## Work instructions
Begin at the line that holds "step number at" and retype every line through the end of the material, both included. Leave out the pictures.

## Supplied material

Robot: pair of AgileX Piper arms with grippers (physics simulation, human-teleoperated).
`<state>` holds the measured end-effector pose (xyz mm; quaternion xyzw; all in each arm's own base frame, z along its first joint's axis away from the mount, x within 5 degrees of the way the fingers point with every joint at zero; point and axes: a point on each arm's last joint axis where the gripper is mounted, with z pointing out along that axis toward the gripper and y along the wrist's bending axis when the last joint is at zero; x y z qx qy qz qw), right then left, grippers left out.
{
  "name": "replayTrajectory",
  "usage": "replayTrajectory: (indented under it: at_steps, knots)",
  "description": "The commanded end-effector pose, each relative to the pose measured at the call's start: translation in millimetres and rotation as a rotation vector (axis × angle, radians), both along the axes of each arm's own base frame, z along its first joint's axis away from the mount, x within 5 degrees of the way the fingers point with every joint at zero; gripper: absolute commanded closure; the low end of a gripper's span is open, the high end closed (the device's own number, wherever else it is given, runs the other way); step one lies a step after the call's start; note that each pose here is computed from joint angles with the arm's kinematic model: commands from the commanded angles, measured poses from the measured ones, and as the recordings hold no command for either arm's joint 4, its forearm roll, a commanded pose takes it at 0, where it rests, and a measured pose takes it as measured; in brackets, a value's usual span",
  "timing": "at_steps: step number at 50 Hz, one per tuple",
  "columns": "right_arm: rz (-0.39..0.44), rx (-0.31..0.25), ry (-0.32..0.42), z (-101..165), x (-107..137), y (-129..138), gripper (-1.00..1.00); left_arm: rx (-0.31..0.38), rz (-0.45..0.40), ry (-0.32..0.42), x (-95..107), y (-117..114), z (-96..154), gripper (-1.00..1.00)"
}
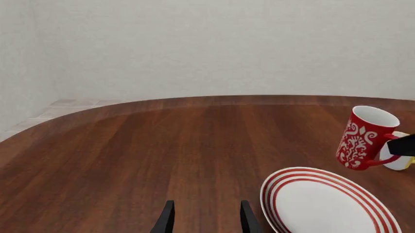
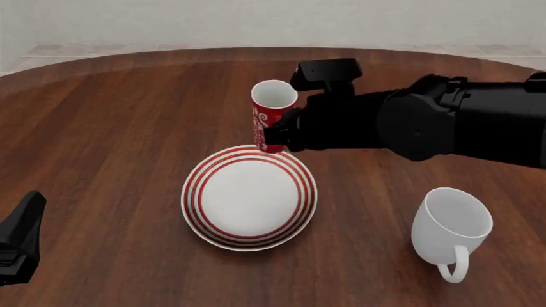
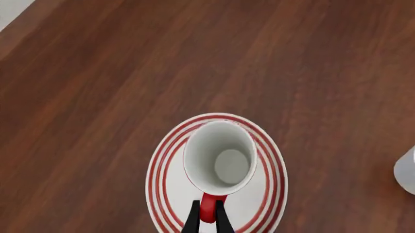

## Reply
  "timing": "at_steps: step number at 50 Hz, one per tuple",
  "columns": "right_arm: rz (-0.39..0.44), rx (-0.31..0.25), ry (-0.32..0.42), z (-101..165), x (-107..137), y (-129..138), gripper (-1.00..1.00); left_arm: rx (-0.31..0.38), rz (-0.45..0.40), ry (-0.32..0.42), x (-95..107), y (-117..114), z (-96..154), gripper (-1.00..1.00)"
}

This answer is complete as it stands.